El sueño de todo tendero de barrio era que le construyeran lo más cerca posible un bloque de pisos cargado de familias jóvenes y de niños y que no llegaran jamás los temidos supermercados que allá por los años setenta estaban ya al acecho para convertirse en la peor pesadilla posible.
Cuando Manuel Vizcaíno se vino de Vícar para instalarse en la capital, eligió un escenario paradisiaco para cualquier tendero, la zona de Altamira, que en 1970 era un barrio en plena expansión, sembrado de grandes edificios y rodeado aún de terrenos baldíos que no tardarían en ser urbanizados y convertirse en una ciudad al otro lado del cauce de la Rambla. En la decisión de venirse a Almería jugó un papel fundamental una mujer, su novia Pepita, que seguramente fue la que escogió el sitio perfecto para instalar la tienda.
Manuel se podía haber quedado en Vícar y haber seguido los pasos de sus padres, que tenían una larga trayectoria en el mundo de los negocios después de haber tenido una panadería, un bar y una tienda de comestibles. Él siguió el camino trazado por sus progenitores, pero en otro lugar, no sin antes embarcarse en una aventura de juventud que lo llevó a Barcelona, cuando perseguía el sueño de hacerse peluquero profesional. En los años sesenta, la meca de la peluquería moderna estaba en Cataluña, y allí se fueron muchos aspirantes a labrarse un porvenir. La experiencia no cuajó, tal vez porque no era fácil adaptarse a aquella forma de vida vertiginosa de la gran ciudad, por lo que acabó regresando y cambiando de oficio.
En 1970 el Spar de Manolo era ya una realidad. Llegó como un faro para iluminar de vida aquella esquina privilegiada entre la plaza de Altamira y la calle del Doctor Carracido. Allí, coronando esa esquina, colocó el cartel con el pino verde y el círculo, el célebre logotipo de la marca que en menos de una década estaba presente en todos los barrios de la ciudad.

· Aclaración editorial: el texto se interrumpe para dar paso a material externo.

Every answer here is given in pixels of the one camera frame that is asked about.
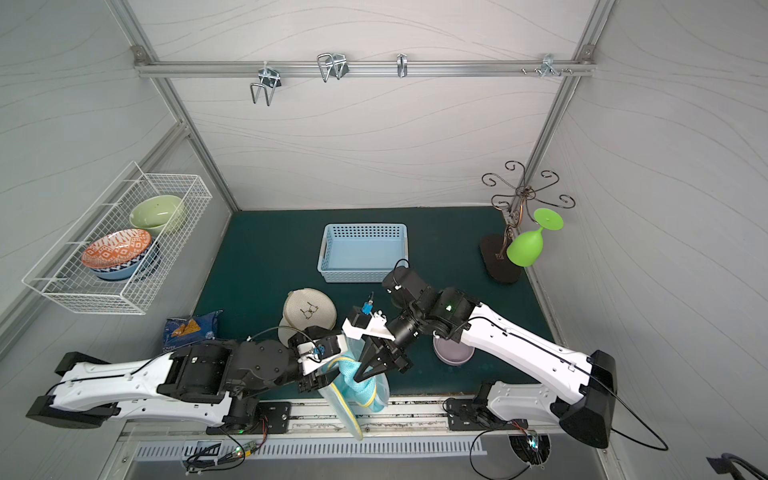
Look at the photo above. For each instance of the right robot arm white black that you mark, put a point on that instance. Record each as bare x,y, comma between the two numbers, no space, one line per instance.
576,391

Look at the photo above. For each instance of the aluminium top rail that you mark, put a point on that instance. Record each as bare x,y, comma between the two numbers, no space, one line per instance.
357,69

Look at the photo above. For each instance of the copper wire glass stand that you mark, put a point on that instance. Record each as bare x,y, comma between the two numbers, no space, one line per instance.
514,206

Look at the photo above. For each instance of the teal mesh laundry bag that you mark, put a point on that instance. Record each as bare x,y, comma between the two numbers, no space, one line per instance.
344,394

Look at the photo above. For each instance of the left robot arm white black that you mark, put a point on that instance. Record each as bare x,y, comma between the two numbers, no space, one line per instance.
217,383

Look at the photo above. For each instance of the white wire wall basket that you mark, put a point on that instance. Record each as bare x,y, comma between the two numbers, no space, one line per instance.
59,275

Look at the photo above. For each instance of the blue bowl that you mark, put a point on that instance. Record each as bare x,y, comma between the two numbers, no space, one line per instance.
125,270

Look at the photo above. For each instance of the green ceramic bowl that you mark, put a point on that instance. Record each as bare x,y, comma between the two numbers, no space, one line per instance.
159,214

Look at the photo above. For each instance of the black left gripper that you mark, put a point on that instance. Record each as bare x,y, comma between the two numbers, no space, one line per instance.
324,372

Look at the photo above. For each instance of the lilac bowl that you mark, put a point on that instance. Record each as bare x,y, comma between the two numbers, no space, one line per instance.
452,353

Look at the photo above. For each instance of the small metal hook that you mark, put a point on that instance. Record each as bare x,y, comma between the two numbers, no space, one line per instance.
402,65

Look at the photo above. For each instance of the cream mesh laundry bag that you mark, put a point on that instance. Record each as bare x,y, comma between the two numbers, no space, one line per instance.
304,308

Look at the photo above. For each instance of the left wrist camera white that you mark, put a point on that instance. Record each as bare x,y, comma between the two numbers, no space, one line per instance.
314,355

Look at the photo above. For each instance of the green plastic wine glass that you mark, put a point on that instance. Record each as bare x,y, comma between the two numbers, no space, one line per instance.
526,248

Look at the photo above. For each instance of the metal clip hook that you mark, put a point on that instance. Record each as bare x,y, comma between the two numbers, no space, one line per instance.
332,65

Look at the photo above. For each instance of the blue Doritos chip bag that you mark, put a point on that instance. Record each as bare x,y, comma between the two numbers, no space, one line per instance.
182,332

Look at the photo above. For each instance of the white cable duct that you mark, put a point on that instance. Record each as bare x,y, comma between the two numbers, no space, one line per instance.
318,448

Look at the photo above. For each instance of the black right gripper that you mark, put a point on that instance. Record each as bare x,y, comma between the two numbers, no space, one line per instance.
387,346

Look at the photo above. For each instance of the light blue plastic basket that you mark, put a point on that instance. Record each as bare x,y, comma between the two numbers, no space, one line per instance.
362,252

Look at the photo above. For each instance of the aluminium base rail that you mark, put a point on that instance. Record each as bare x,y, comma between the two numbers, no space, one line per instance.
314,418

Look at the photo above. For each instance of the right metal hook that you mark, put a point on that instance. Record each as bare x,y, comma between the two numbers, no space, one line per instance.
547,68

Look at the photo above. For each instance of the orange patterned bowl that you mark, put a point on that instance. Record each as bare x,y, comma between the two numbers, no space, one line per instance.
116,248

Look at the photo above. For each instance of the double metal hook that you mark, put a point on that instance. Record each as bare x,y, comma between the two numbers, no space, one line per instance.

La tienda de Vizcaíno tenía tres espléndidos escaparates que daban a la calle Altamira, mientras que la puerta principal y un escaparate secundario estaban en la calle Doctor Carracido, frente a la misma plaza de Altamira. Todos los años, por Navidad, el tendero cambiaba la piel de los escaparates, los adornaba con guirnaldas y colocaba de forma estratégica las botellas de licor, los mantecados y las peladillas, que entonces eran el manjar principal que no faltaba en ninguna mesa, por humilde que fuera.
El Spar de Manolo funcionaba a toda máquina rodeado de edificios y de una clientela que convirtió la tienda en un lugar de peregrinación. A las cinco de la mañana, el tendero ya estaba de pie, con el Renault 4 cargado de cajas para ir a la alhóndiga. Para un negocio de barrio, como era el suyo, aquellos madrugones le permitían tener la mejor fruta y la mejor verdura que llegaba a los mercados y ofrecérselo a sus parroquianos a los mejores precios.
La vida de Manolo transcurría en aquel establecimiento donde uno podía encontrar de todo, desde una vela para alumbrarse cuando se iba la luz o una caja de mariposas para invocar a las ánimas benditas, hasta una botella de coñac de la mejor marca, todo tipo de embutidos y una amplia oferta de los dulces industriales que acababan de salir al mercado y hacían furor entre los niños. En verano, el congelador se llenaba de los helados de la marca Frigo y Avidesa, que entonces estaban de moda, y de aquella revolución que supuso la salida al mercado de los polos de bolsa que se vendían al módico precio de una peseta.
En la puerta del establecimiento tenía colgada una máquina de chicles y caramelos para aprovechar el paso continuo de jóvenes que iban y venían del centro de la ciudad, y dentro, un gran bidón en el que almacenaba el agua que le traían de Enix. En aquella época las clientas llegaban a la tienda cada una con su garrafa correspondiente, y allí se la llenaban de agua con el tradicional método del embudo.
Manuel Vizcaíno vivía entregado a su negocio, aunque sin olvidar nunca una de sus pasiones: el fútbol. Le gustaba tanto que en el verano de 1982, para ver el Mundial en el trabajo, se compró una de aquellas televisiones portátiles que hacían furor en aquel tiempo.
La tienda, su fiel clientela, su mujer, sus tres hijos, el fútbol, componían la vida sencilla de aquel ilustre tendero de barrio, hasta que todo se truncó el cuatro de marzo de 1987 cuando un coche se lo llevó por delante mientras cruzaba un paso de peatones. Su muerte fue una tragedia colectiva en un barrio donde el Spar de Manolo era mucho más que una tienda.